Шрифт:
К одному из таких холмов, который был значительно больше и выше других, мы однажды и подошли. В его склоне сквозь накинутую маскировочную сеть виднелся вход в огромный туннель. Медведь остановился, сел и, что-то прорычав, мотнул головой в сторону входа.
Я подошел поближе и попытался сдернуть сеть, но она не поддавалась. Да и приподнять ее, чтобы пролезть снизу, я тоже не мог. Сколько я не пытался проникнуть в туннель, все эти попытки оканчивались ничем.
И тут я почувствовал присутствие кого-то третьего. Его не было видно, но, несмотря на это, я явственно ощущал, что здесь есть кто-то еще.
Медведь сидел и с интересом наблюдал за мной, даже не пытаясь мне помочь. Лишь изредка он что-то довольно рычал и кивал большой косматой головой.
И вдруг маскировочная сеть сама собой упала к моим ногам, а у меня в голове раздался уставший и слабый голос:
— Как же с тобой тяжело. Не думал, что ты такой идиот. Вспомни, чему тебя учили: добываешь информацию, тщательно планируешь, затем репетируешь, доводя до идеала, и только после этого действуешь. Никаких, к чертовой матери, необдуманных и импульсивных решений и действий. Я больше не буду вытаскивать твою тупую задницу. У тебя последний шанс. Иди!
И я пошел. Прямо в черную пасть туннеля. Обдумывая на ходу только что услышанную отповедь. Голос был чертовски прав. Я превратился в идиота. И теперь я уже не знал точно, кто я: глупый восемнадцатилетний подросток или шпион с многолетним стажем. Я осознавал, что если бы не был таким кретином, то многие из моих павших бойцов сейчас были бы живы.
Я остановился, окруженный полнейшей темнотой, и дал себе твердое обещание, что впредь буду вести себя осмотрительнее.
А потом я увидел свет. Маленькое пятнышко далекого выхода. И я побежал навстречу этому свету. Побежал так, как никогда не бегал. А через мгновение я вдруг услышал за своей спиной тяжелое дыхание моего медведя, изредка прерываемое его ободряющими рыками. Свет приближался, пока не покрыл все вокруг. Пока не поглотил меня.
А потом я очнулся. И первое, что я услышал, был отчаянный шепот Ярцева:
— Вот так, Николай Сергеевич, и вас не уберег, а теперь и сына вашего… Видно, никудышный из меня телохранитель. — Он немного помолчал. — Теперь меня в этой жизни ничего не держит. Если вдруг есть там что, за чертой, может еще и свидимся, — и я услышал звук взводимого курка.
С трудом разлепив ссохшиеся губы я прохрипел:
— Стой!
— Что за чертовщина?! — услышал я изумленный и немного испуганный возглас Виктора Петровича.

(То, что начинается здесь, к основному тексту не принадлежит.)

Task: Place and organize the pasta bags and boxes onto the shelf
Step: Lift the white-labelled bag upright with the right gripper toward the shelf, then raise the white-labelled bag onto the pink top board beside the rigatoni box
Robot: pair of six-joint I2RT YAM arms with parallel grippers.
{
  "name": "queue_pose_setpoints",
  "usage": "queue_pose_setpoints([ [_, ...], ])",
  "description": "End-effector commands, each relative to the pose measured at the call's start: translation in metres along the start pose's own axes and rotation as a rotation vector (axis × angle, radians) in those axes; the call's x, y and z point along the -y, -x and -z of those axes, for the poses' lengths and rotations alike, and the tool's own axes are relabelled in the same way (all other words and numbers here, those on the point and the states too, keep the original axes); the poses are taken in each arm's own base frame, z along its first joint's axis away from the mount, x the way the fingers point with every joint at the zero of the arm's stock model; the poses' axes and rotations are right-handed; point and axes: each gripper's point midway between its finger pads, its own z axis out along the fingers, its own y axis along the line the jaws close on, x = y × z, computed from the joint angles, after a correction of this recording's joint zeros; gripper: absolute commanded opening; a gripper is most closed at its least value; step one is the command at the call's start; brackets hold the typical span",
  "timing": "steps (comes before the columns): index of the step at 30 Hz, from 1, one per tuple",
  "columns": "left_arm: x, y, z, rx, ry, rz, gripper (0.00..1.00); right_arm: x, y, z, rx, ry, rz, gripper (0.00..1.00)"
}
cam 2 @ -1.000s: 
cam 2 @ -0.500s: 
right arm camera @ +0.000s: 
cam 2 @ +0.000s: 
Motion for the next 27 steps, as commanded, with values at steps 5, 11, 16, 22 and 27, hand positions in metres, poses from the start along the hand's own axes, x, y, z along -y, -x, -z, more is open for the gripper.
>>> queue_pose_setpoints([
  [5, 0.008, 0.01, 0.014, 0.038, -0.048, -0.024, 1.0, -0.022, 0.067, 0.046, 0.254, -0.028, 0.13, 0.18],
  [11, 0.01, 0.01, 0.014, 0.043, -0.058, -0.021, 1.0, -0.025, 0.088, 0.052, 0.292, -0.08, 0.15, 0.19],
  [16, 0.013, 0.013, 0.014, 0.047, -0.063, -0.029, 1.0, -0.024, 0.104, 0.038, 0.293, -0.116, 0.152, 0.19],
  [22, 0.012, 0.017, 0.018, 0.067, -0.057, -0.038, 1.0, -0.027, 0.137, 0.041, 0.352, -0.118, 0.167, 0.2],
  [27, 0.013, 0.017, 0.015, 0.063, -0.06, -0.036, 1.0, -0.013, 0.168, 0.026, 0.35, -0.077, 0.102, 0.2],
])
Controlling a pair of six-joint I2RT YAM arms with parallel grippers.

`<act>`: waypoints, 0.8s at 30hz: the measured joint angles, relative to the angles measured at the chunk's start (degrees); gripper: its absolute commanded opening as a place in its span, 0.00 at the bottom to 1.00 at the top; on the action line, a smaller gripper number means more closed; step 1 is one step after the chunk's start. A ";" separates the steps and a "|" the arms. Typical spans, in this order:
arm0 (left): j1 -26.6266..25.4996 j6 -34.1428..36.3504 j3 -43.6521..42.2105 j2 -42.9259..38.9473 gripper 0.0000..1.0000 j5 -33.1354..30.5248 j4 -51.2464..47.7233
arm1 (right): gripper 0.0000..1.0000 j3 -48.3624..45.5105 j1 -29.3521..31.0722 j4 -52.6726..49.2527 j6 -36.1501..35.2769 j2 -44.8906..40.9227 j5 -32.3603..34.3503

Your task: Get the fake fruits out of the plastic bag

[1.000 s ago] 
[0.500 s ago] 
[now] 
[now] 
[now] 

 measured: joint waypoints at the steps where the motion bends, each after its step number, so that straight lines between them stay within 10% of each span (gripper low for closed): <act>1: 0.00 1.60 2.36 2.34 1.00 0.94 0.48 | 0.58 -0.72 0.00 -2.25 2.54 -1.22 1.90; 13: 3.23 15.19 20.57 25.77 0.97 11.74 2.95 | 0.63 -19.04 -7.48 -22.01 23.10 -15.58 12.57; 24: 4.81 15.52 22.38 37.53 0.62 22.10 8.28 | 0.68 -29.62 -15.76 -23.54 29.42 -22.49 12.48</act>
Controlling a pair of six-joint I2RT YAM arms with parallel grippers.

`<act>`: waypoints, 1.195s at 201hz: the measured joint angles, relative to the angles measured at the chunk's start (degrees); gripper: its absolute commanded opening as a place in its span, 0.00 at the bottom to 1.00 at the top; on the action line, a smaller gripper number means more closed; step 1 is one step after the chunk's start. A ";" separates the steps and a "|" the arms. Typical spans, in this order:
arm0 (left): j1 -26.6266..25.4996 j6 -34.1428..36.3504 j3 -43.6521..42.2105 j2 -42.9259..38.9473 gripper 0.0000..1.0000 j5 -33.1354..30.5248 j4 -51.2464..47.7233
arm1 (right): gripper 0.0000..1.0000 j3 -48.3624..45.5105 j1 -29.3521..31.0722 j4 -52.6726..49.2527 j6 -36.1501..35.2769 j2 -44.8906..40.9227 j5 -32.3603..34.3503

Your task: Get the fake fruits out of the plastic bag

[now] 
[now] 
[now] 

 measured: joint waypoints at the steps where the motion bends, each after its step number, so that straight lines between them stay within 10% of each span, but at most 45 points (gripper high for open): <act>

Я почувствовал, как холодная и чуть подрагивающая рука коснулась моей шеи и пощупала пульс.
— Твою ж мать!
Мою голову приподняли и оперли на что-то большое, мохнатое и… теплое. А после этого я услышал слабое медвежье ворчание.
— Ядрены пассатижи! Я что, тоже помер? — в голосе Ярцева сквозили панические нотки.
Я наконец-то разлепил веки и словно сквозь туман увидел перед собой расплывчатую фигуру Виктора Петровича.
— Пить, — прохрипел я, с трудом шевеля языком. В горле у меня ужасно пересохло. Глотать было мучительно больно, словно я нажрался наждачки.
Ярцев бросился к бутылке с водой. Судорожными движениями открыв крышку, он подставил горлышко к моим губам. Я сделал пару небольших и мучительных глотков. Горло страшно саднило. Но поступающая в меня жидкость делала свое дело и возвращала силы. Я отпил еще немного и после этого уже смог немного подвигать руками, да и острота зрения начала потихоньку возвращаться.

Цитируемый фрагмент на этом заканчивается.